サツマクジャク
種名:サツマクジャク(Diplazium x satsumense, Athyriaceae)
場所:鹿児島県(本土)
確認日:2019.8.12, 2018.7.28
サツマクジャクです。ニセコクモウクジャクとミヤマノコギリシダの雑種と考えられています。鹿児島県のとある谷に群生していました。ニセコクモウクジャクが関係しているため、大型(葉身長で80cm程)になります。
ミヤマノコギリシダの関与に納得がいかず、ずっと掲載を渋っていました。まだまだ未熟です。笑
サツマクジャクの最下側羽片(大型の葉)
ニセコクモウクジャクのように小羽片は独立しますが、切れ込みは浅いです。葉の色合いはニセコクモウクジャクのそれです(もう少し明るい黄緑かな)。光沢はありません。質は厚いです。
サツマクジャクの葉身中部の側羽片(大型の葉)
小羽片は独立します。
サツマクジャクの葉身頂部
サツマクジャクの小株
葉身は小さい場合には単羽状葉のことが多いですが、2回羽状になるものもあるし、まちまちです。
サツマクジャクのソーラス1
サツマクジャクのソーラス2
ソーラスは基本的には中間位置のようですが、やや辺縁寄り(辺縁に優先、または辺縁近くまで伸びる)になっており、ニセコクモウクジャクの関与が垣間見えます。

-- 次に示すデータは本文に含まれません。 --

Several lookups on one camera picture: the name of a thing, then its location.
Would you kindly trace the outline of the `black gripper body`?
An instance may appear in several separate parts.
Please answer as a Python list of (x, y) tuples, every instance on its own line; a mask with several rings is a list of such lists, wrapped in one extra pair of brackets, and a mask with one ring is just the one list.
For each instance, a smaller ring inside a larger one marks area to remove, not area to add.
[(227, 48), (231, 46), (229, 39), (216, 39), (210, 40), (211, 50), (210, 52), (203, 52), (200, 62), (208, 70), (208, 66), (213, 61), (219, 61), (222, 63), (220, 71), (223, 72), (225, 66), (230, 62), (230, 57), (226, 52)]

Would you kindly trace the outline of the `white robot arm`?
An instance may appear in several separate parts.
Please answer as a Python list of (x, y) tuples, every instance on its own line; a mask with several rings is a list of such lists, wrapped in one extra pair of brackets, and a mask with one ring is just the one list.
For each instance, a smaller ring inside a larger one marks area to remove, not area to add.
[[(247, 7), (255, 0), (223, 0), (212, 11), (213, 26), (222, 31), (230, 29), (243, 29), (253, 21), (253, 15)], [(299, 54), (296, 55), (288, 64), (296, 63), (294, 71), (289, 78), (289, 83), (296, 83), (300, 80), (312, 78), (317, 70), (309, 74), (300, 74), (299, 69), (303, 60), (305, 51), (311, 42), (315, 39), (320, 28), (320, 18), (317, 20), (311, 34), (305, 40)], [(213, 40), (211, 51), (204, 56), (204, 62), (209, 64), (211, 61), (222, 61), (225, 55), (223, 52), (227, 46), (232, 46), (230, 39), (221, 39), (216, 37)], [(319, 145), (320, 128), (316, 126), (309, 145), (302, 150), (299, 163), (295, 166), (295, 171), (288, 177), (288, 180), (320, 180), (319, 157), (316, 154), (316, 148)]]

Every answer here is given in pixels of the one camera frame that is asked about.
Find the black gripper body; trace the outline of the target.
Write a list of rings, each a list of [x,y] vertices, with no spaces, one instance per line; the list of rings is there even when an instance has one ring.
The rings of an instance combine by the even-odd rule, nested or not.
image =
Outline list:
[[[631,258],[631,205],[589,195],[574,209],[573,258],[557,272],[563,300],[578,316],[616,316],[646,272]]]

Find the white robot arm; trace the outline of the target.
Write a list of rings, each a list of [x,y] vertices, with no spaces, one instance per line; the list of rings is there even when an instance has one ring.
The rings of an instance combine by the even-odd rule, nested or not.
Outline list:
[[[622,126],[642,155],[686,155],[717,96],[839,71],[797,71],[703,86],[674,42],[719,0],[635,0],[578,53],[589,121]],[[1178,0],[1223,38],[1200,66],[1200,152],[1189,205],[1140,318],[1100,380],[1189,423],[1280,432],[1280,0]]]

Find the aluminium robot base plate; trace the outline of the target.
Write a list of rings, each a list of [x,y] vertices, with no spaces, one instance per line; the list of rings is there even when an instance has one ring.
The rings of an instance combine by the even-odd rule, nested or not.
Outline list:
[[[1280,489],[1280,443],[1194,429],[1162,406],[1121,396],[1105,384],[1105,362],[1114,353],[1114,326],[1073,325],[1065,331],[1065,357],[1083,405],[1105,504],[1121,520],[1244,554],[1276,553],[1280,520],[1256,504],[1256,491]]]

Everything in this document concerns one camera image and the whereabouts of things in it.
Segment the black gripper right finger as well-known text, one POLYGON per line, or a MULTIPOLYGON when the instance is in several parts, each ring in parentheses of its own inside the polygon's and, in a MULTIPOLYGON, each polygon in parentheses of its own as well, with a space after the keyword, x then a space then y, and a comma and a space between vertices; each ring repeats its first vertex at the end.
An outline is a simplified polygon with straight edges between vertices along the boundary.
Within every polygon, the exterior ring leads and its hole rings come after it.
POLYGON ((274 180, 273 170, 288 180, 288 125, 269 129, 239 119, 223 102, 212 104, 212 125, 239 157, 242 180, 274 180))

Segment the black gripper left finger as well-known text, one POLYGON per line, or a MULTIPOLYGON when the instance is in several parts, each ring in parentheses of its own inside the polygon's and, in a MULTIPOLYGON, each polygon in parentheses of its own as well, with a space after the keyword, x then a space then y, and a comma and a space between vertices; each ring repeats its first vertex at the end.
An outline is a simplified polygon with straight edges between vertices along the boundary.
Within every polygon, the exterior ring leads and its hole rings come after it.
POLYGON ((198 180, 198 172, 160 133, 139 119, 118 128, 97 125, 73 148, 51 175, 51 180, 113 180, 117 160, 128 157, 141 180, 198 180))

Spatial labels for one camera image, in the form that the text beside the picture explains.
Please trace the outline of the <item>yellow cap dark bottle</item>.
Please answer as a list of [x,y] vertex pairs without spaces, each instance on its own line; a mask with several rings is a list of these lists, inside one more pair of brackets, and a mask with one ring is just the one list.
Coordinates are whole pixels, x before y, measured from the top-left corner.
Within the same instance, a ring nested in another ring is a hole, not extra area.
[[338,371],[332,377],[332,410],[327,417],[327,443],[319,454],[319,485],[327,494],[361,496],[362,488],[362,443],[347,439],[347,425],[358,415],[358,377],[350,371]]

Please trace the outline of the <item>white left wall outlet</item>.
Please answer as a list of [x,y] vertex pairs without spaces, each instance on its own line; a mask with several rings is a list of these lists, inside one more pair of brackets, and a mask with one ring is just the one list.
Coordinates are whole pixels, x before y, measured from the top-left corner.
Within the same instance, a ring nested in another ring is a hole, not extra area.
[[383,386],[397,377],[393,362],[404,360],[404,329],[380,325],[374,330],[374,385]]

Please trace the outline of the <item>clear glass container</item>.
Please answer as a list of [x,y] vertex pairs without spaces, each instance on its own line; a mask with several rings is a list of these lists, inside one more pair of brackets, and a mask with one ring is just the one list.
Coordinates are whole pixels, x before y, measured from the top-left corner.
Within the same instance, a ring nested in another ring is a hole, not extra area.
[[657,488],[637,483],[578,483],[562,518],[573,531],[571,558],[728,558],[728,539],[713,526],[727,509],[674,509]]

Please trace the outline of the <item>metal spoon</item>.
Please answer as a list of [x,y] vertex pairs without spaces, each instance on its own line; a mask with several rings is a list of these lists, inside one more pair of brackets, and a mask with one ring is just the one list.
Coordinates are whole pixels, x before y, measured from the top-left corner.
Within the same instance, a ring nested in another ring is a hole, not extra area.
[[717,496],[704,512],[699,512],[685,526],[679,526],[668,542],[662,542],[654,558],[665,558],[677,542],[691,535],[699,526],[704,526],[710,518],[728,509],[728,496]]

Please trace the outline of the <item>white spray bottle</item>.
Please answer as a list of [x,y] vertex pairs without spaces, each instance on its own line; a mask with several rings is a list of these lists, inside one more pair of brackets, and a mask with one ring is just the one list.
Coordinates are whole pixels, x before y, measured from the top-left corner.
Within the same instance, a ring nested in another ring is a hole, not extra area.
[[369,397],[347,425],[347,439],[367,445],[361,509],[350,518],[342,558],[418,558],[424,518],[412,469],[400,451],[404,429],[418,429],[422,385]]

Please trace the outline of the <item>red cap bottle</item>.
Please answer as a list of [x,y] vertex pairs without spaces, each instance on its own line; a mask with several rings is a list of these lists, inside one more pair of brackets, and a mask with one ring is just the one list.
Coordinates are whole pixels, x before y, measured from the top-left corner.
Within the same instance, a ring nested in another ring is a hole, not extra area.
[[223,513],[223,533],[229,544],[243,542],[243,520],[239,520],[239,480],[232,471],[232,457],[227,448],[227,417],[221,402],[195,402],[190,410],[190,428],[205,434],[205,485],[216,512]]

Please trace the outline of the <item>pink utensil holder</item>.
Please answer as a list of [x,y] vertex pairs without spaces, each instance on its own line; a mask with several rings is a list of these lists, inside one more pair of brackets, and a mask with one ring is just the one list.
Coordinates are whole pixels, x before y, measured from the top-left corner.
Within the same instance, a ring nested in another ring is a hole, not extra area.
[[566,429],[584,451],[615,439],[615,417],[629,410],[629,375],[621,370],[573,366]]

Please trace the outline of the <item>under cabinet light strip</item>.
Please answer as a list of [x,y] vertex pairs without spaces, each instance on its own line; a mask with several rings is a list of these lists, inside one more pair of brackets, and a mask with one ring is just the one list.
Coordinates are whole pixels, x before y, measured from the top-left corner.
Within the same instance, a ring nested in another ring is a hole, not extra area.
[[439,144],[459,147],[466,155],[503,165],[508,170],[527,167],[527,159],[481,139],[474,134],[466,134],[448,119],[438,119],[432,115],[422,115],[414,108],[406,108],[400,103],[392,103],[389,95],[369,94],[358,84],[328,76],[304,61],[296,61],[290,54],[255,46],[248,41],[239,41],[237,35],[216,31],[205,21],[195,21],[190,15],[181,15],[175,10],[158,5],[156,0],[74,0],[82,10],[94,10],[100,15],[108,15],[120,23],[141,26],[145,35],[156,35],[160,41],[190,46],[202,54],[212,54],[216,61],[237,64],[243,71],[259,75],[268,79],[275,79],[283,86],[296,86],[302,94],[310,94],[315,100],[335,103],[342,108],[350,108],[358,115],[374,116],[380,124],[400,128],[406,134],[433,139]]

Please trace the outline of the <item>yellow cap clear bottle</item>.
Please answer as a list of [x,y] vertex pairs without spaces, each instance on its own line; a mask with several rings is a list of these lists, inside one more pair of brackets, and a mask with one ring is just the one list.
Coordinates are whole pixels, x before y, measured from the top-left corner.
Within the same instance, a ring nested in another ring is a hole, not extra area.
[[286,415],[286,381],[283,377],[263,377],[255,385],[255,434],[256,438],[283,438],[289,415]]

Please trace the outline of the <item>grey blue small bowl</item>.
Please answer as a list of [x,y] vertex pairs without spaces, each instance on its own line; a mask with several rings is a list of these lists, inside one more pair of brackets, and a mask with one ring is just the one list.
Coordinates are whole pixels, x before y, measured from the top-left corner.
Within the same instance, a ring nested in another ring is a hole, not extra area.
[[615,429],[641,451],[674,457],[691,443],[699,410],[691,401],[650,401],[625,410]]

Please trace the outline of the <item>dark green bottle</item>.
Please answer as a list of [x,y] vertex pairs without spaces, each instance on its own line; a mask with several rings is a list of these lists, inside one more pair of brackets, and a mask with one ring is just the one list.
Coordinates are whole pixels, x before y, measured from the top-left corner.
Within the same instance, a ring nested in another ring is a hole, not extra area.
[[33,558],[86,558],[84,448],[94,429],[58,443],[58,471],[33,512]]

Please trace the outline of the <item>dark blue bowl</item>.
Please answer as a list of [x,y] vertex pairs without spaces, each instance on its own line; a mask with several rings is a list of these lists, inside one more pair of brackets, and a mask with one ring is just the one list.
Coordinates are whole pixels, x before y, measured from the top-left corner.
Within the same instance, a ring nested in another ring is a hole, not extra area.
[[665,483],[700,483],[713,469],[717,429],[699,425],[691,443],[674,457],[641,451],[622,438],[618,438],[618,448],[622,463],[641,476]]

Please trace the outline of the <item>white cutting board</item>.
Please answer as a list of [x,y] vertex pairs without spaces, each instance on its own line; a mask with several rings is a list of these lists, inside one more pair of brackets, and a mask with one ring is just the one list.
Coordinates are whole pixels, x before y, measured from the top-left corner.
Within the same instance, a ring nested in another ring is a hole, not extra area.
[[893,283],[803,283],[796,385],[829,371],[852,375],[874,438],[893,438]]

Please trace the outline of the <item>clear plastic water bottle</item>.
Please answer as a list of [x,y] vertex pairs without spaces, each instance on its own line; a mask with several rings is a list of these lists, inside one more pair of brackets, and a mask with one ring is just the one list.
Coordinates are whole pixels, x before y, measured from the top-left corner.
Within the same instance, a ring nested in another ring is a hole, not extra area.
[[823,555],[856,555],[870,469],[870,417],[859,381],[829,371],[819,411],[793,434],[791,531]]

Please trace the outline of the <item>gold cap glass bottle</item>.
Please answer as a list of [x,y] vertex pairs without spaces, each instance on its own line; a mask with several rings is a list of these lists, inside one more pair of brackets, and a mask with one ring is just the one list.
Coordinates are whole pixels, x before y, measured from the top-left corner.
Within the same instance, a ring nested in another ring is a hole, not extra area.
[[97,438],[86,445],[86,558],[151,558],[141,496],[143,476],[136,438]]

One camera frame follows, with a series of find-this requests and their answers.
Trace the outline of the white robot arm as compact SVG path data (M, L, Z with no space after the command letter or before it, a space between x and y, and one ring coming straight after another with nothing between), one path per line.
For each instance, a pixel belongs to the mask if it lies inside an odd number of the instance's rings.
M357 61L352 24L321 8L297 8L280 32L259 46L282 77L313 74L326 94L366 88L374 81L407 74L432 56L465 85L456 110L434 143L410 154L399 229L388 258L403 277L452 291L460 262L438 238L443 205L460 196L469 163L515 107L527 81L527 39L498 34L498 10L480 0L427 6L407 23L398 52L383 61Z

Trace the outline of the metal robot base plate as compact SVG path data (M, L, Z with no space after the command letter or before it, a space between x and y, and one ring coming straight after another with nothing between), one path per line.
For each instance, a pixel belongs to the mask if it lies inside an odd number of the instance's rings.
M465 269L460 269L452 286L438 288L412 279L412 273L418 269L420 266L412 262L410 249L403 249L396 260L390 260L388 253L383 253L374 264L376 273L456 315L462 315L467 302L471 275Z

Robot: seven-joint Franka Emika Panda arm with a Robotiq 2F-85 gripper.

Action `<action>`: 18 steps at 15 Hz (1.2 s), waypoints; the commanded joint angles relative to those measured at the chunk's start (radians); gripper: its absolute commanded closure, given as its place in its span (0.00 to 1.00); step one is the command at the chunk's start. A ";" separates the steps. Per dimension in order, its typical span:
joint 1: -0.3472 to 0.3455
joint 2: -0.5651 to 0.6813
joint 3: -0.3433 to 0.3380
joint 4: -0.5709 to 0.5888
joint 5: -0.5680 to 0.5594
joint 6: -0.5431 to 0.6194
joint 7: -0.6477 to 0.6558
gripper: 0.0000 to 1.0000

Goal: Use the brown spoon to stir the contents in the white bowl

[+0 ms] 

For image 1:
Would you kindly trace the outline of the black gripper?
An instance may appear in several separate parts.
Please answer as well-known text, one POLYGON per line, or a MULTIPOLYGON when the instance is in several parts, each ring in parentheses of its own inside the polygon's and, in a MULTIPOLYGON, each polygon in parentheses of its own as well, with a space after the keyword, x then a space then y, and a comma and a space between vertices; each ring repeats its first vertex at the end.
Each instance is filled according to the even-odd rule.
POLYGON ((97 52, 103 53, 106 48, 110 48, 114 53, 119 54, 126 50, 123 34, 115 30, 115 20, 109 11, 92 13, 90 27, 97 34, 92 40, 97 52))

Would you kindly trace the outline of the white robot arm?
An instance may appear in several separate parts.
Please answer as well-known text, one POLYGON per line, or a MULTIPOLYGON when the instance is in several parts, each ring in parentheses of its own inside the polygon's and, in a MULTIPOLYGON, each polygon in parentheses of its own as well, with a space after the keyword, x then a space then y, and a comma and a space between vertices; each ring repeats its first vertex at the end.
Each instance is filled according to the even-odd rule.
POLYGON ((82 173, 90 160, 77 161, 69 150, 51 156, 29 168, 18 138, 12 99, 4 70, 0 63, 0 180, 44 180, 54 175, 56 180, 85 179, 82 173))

また、側脈がややジグザグに歪んでいる様子にミヤマノコギリシダの雰囲気があります(ある先生からのアドバイス)。
サツマクジャクの葉柄基部の鱗片1
サツマクジャクの葉柄基部の鱗片2
辺縁が濃くなる濃褐色の鱗片で、突起縁です。
サツマクジャクの群落
林床に広がっている緑色のものが全てサツマクジャクでした。根茎が這うため、このような群落を作るようですが、胞子を栽培したところ、不定形ながら発芽するものがありました。片親のニセコクモウクジャクの性質を受け継いでいるようで、根茎による増殖のみでなく、いくぶんかは胞子により増殖しているものと思います。
シカの個体群密度が高い地域ですが、なぜかここの個体群は残っていました。